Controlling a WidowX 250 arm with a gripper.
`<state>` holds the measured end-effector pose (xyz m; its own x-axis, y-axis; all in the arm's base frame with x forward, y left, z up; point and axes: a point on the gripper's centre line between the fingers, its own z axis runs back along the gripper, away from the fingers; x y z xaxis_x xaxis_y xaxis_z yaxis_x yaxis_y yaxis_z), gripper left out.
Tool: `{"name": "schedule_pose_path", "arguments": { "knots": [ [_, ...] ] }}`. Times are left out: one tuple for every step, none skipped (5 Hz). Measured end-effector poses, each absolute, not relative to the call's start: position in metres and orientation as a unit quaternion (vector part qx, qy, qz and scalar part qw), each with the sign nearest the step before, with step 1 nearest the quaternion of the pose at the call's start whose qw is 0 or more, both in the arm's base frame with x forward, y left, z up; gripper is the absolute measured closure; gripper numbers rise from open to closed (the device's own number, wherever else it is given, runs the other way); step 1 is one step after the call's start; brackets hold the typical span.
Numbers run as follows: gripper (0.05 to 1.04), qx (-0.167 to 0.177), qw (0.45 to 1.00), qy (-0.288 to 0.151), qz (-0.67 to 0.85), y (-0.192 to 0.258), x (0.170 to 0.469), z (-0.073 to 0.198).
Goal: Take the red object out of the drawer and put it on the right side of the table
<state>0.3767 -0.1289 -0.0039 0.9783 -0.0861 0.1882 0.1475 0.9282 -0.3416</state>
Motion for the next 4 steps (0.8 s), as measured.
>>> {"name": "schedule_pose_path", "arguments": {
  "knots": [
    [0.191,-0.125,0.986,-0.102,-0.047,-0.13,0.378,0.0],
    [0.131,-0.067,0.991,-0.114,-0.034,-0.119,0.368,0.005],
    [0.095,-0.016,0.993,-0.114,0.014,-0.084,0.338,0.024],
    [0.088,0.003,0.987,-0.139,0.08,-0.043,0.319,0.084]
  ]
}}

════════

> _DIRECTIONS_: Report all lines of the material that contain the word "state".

> _OUTPUT_:
`<state>` holds the measured end-effector pose (xyz m; its own x-axis, y-axis; all in the arm's base frame with x forward, y left, z up; point and axes: a point on the gripper's centre line between the fingers, its own z axis runs back along the gripper, away from the fingers; x y z xaxis_x xaxis_y xaxis_z yaxis_x yaxis_y yaxis_z), gripper left out.
<state>0.3767 -0.1289 -0.0039 0.9783 -0.0861 0.1882 0.1475 0.9282 -0.3416</state>

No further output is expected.